Current Agents Fail to Leverage World Model as Tool for Foresight
This identifies a critical bottleneck for agents in tasks requiring foresight, highlighting the need for better mechanisms to interact with world models.
The paper examined whether current agents can use generative world models as external simulators to anticipate future states, finding that agents rarely invoke simulation (fewer than 1%), misuse predicted rollouts (approximately 15%), and sometimes show degraded performance (up to 5%).

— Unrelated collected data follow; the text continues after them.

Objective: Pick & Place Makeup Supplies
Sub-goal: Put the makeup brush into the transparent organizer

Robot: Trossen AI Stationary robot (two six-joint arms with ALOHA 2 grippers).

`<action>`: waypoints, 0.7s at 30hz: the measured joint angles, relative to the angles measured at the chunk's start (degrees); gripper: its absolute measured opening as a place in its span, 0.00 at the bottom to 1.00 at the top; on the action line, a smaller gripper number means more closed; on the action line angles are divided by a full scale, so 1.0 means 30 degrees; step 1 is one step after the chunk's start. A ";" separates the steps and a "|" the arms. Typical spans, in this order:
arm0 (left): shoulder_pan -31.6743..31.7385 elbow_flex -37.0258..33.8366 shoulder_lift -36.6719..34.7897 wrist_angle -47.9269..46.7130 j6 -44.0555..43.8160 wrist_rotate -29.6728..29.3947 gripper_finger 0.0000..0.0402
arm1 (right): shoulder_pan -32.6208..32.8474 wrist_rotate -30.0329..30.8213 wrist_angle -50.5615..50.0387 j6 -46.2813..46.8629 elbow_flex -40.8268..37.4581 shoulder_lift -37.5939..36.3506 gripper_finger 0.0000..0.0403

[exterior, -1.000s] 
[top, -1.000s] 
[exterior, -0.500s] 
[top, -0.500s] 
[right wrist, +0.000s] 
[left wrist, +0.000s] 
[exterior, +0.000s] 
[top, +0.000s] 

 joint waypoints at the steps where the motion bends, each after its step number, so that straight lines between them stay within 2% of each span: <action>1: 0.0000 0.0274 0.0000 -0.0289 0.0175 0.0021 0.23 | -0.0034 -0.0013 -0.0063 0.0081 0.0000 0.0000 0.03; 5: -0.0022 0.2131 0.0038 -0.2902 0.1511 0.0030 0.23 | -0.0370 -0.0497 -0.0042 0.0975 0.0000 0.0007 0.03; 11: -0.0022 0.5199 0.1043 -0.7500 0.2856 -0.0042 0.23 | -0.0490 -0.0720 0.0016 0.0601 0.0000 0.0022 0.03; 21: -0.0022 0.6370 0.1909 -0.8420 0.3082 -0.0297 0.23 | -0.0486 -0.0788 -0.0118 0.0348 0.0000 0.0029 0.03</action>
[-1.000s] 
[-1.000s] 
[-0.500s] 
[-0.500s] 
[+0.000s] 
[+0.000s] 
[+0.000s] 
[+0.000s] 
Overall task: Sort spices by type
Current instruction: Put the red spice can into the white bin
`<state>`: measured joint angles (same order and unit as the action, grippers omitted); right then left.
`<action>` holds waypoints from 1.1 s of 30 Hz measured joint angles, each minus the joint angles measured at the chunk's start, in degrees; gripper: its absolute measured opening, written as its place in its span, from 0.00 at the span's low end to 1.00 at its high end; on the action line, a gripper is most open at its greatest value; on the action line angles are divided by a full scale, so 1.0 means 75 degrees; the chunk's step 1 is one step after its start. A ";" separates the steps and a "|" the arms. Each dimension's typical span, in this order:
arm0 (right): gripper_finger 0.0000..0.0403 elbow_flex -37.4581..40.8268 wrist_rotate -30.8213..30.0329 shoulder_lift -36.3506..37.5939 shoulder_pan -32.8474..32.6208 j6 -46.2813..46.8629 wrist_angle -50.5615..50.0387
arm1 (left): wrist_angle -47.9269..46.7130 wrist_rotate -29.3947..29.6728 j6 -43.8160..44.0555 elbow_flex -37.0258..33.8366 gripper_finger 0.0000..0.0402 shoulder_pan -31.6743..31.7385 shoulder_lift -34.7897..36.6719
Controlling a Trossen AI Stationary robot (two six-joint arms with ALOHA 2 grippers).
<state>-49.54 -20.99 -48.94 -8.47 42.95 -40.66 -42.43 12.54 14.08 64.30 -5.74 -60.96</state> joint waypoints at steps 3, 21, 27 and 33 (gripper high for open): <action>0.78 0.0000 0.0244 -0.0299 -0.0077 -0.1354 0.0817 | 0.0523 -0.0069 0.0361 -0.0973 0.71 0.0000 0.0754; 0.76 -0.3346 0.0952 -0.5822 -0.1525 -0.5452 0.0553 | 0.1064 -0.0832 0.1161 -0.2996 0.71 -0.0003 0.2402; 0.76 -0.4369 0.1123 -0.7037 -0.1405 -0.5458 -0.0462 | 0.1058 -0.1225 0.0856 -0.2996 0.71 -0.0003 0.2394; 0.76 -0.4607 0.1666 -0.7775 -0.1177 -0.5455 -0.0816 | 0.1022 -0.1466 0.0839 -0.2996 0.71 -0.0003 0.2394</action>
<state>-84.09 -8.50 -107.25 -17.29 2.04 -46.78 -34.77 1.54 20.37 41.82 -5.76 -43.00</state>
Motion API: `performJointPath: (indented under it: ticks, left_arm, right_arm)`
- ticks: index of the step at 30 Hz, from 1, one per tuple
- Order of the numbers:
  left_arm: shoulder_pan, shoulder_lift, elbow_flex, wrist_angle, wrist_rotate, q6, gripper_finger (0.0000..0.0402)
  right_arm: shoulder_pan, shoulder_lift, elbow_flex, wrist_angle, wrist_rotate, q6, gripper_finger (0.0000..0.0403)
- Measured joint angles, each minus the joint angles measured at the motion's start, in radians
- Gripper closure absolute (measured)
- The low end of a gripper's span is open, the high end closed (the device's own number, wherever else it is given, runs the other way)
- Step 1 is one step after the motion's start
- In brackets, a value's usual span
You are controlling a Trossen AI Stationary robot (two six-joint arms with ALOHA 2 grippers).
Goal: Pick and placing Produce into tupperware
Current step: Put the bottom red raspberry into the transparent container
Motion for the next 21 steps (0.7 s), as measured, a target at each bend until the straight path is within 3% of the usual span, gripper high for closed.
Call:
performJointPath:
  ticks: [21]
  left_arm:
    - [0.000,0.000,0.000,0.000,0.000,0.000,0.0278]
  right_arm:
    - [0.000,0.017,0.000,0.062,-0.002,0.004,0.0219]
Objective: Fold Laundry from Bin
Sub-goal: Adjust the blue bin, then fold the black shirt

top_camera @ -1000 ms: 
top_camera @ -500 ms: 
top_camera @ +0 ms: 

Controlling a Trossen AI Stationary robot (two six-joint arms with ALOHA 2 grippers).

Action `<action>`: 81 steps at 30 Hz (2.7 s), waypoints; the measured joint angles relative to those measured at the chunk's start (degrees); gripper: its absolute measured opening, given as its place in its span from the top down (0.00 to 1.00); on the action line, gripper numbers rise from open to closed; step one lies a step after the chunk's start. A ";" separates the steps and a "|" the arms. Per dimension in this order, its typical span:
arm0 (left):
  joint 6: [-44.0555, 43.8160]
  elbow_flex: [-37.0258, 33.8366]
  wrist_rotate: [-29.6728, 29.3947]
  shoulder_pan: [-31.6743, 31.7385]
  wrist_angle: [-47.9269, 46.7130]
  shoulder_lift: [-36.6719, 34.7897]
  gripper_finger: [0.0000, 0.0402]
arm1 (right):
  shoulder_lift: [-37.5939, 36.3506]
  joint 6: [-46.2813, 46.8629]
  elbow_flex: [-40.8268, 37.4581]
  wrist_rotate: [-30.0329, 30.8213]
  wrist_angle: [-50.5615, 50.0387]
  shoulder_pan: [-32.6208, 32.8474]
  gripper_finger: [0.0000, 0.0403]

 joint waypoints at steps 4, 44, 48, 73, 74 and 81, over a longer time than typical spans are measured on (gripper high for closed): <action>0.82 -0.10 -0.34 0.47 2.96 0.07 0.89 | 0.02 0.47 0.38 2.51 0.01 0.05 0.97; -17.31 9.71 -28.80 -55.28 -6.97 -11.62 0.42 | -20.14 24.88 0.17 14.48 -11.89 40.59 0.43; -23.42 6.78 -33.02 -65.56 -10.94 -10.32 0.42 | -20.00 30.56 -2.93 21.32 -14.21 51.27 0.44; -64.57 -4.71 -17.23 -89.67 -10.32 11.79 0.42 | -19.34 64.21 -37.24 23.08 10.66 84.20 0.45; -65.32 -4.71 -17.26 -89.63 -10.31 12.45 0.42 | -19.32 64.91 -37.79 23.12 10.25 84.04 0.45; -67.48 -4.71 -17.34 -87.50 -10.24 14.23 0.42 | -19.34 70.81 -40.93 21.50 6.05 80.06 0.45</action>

Agents built on vision-language models increasingly face tasks that demand anticipating future states rather than relying on short-horizon reasoning. Generative world models offer a promising remedy: agents could use them as external simulators to foresee outcomes before acting. This paper empirically examines whether current agents can leverage such world models as tools to enhance their cognition. Across diverse agentic and visual question answering tasks, we observe that some agents rarely invoke simulation (fewer than 1%), frequently misuse predicted rollouts (approximately 15%), and often exhibit inconsistent or even degraded performance (up to 5%) when simulation is available or enforced. Attribution analysis further indicates that the primary bottleneck lies in the agents' capacity to decide when to simulate, how to interpret predicted outcomes, and how to integrate foresight into downstream reasoning. These findings underscore the need for mechanisms that foster calibrated, strategic interaction with world models, paving the way toward more reliable anticipatory cognition in future agent systems.